#### YOUR ASSIGNMENT
Examine the material below. Gather every line in which the string "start" appears.
-----
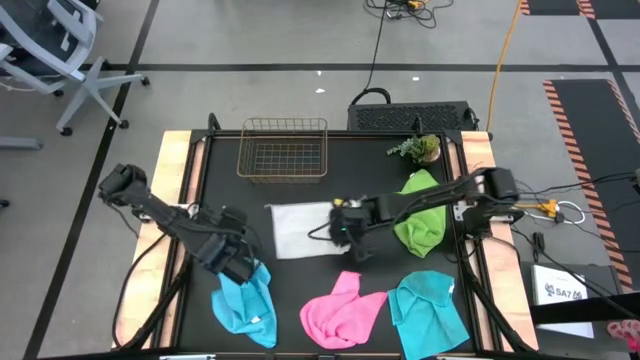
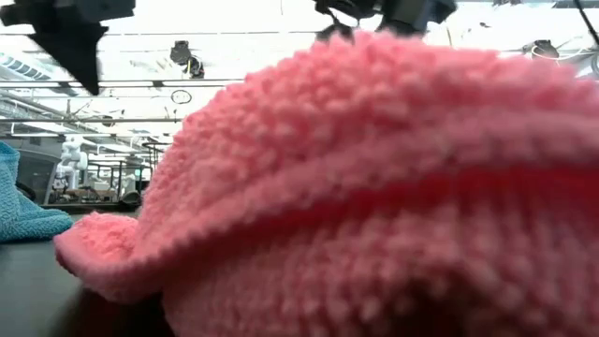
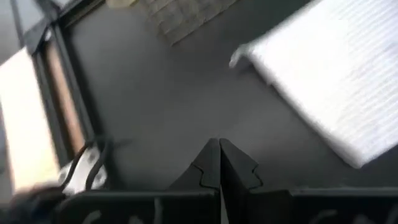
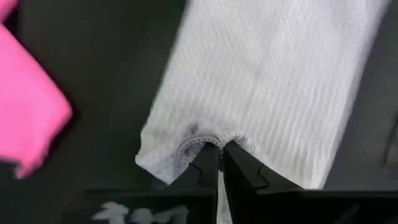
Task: Fold microfiber towels
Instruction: Fold the gray microfiber cloth
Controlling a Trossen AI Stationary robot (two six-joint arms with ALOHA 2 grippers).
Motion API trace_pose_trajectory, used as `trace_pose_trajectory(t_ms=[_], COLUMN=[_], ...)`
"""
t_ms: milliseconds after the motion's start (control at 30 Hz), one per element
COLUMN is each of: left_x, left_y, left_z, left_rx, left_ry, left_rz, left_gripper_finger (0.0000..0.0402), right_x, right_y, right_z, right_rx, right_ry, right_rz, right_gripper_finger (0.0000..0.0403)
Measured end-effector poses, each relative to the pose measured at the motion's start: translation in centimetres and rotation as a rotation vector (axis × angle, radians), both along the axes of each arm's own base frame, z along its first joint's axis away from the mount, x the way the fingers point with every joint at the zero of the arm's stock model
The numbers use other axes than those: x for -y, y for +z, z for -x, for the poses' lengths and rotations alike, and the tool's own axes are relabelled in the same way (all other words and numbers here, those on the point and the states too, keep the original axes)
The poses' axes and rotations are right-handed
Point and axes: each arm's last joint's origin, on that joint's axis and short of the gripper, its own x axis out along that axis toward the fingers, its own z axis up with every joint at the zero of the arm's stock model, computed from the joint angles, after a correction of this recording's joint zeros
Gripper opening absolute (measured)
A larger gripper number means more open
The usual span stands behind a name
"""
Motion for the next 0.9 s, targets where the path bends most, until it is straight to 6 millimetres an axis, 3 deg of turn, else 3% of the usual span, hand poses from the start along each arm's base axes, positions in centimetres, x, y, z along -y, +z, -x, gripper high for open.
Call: trace_pose_trajectory(t_ms=[200, 433, 900], left_x=[1.6, 2.8, 3.1], left_y=[-1.3, -2.3, -2.3], left_z=[1.9, 3.6, 3.9], left_rx=[-0.012, -0.019, 0.003], left_ry=[0.066, 0.117, 0.104], left_rz=[0.036, 0.058, 0.046], left_gripper_finger=[0.0000, 0.0000, 0.0000], right_x=[-0.7, -0.9, 0.0], right_y=[1.2, 1.7, 1.4], right_z=[-4.5, -7.3, -7.9], right_rx=[0.080, 0.119, 0.139], right_ry=[0.121, 0.202, 0.081], right_rz=[-0.018, 0.029, -0.049], right_gripper_finger=[0.0000, 0.0000, 0.0013])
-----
#### REPLY
t_ms: milliseconds after the motion's start (control at 30 Hz), one per element
Measured end-effector poses, each relative to the pose measured at the motion's start: translation in centimetres and rotation as a rotation vector (axis × angle, radians), both along the axes of each arm's own base frame, z along its first joint's axis away from the mount, x the way the fingers point with every joint at the zero of the arm's stock model
Motion for the next 0.9 s, targets where the path bends most, until it is straight to 6 millimetres an axis, 3 deg of turn, else 3% of the usual span, hand poses from the start along each arm's base axes, positions in centimetres, x, y, z along -y, +z, -x, gripper high for open.

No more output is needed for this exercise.